▽

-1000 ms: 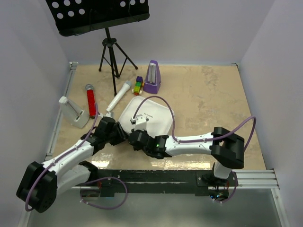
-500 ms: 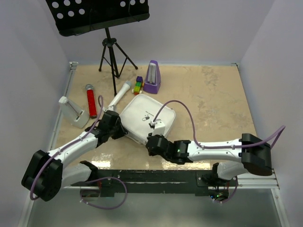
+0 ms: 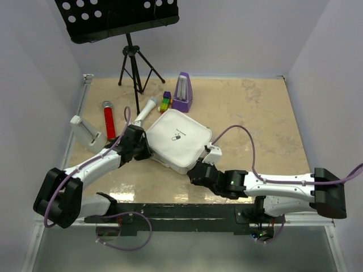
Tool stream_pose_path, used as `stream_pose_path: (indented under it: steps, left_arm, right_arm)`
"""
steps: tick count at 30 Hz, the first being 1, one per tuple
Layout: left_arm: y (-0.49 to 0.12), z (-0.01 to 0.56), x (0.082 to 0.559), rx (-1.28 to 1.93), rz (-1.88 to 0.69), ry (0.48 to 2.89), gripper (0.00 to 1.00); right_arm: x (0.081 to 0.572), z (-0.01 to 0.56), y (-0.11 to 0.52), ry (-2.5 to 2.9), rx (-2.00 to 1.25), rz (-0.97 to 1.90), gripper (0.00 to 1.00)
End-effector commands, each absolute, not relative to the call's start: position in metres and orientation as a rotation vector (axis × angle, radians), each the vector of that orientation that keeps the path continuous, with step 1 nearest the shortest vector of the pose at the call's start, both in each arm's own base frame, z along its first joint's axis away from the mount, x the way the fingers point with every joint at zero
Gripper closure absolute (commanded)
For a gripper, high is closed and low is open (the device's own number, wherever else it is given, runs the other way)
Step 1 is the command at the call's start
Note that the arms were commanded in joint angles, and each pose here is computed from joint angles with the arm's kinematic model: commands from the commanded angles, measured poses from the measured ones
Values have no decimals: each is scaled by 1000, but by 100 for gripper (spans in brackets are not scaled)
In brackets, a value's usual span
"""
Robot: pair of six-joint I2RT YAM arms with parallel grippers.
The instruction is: Organize the medicine kit
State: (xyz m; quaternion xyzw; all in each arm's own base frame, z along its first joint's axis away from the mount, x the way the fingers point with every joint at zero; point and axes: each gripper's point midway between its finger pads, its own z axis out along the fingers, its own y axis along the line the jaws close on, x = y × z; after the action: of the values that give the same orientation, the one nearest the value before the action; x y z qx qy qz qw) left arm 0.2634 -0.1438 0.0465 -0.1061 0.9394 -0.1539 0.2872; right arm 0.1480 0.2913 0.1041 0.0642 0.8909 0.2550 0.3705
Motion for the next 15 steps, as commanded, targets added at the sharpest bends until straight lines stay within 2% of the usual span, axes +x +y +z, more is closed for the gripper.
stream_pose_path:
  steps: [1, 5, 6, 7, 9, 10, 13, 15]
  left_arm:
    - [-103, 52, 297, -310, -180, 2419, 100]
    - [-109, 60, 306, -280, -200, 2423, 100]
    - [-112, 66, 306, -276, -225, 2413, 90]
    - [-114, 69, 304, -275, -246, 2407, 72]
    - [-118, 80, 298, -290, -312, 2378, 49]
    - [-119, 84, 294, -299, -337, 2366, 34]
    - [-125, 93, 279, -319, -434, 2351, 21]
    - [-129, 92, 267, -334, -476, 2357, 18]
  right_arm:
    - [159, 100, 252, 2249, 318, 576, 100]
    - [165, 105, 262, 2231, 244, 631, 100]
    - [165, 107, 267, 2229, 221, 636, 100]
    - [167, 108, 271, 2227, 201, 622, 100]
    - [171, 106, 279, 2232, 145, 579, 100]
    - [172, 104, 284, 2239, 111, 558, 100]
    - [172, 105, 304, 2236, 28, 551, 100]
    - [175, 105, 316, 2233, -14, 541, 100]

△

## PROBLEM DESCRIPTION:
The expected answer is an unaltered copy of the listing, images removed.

## FINISHED TASK:
-1000 ms: 
-500 ms: 
+0 ms: 
Tool stream_pose_path, used as `stream_pose_path: (indented under it: steps, left_arm, right_arm)`
"""
steps: tick count at 30 Hz, the first being 1, one per tuple
Layout: left_arm: y (-0.49 to 0.12), z (-0.01 to 0.56), x (0.082 to 0.559), rx (-1.28 to 1.93), rz (-1.88 to 0.69), ry (0.48 to 2.89), gripper (0.00 to 1.00); right_arm: x (0.081 to 0.572), z (-0.01 to 0.56), y (-0.11 to 0.52), ry (-2.5 to 2.9), rx (-2.00 to 1.25), rz (-0.97 to 1.90), gripper (0.00 to 1.00)
End-effector commands, each absolute, not relative to the call's start: position in metres and orientation as a rotation vector (axis × angle, radians), each the vector of that orientation that keeps the path continuous, with step 1 nearest the shortest vector of the pose at the call's start, both in each arm's own base frame, z along its first joint's axis away from the mount, x the way the fingers point with every joint at zero
Gripper closure absolute (commanded)
For a gripper, high is closed and low is open (the device's own number, wherever else it is given, runs the other way)
Step 1 is the command at the call's start
Note that the arms were commanded in joint angles, and each pose here is computed from joint angles with the arm's kinematic model: commands from the commanded angles, measured poses from the measured ones
Values have no decimals: each is scaled by 1000, but by 100 for gripper (spans in brackets are not scaled)
In brackets, a value's usual span
"""
Robot: pair of six-joint I2RT YAM arms with parallel grippers.
The instruction is: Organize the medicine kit
State: (xyz m; quaternion xyzw; all in each arm's own base frame, z along its first joint's axis away from the mount, x the way the fingers point with every joint at zero; point and axes: each gripper's point midway between its finger pads, its own z axis out along the fingers, its own y axis along the line the jaws close on, x = y × z; after the action: of the values that give the same orientation, the one nearest the value before the action; x y z qx qy qz qw) left arm 0.2634 -0.1438 0.0465 -0.1061 0.9394 -0.1539 0.2872; right arm 0.1480 0.2913 0.1041 0.0642 0.8909 0.2550 0.3705
Motion for the next 15 steps, as commanded, targets added at the sharpest bends until straight lines stay within 2% of the usual span, axes +x +y +z, more is closed for the gripper.
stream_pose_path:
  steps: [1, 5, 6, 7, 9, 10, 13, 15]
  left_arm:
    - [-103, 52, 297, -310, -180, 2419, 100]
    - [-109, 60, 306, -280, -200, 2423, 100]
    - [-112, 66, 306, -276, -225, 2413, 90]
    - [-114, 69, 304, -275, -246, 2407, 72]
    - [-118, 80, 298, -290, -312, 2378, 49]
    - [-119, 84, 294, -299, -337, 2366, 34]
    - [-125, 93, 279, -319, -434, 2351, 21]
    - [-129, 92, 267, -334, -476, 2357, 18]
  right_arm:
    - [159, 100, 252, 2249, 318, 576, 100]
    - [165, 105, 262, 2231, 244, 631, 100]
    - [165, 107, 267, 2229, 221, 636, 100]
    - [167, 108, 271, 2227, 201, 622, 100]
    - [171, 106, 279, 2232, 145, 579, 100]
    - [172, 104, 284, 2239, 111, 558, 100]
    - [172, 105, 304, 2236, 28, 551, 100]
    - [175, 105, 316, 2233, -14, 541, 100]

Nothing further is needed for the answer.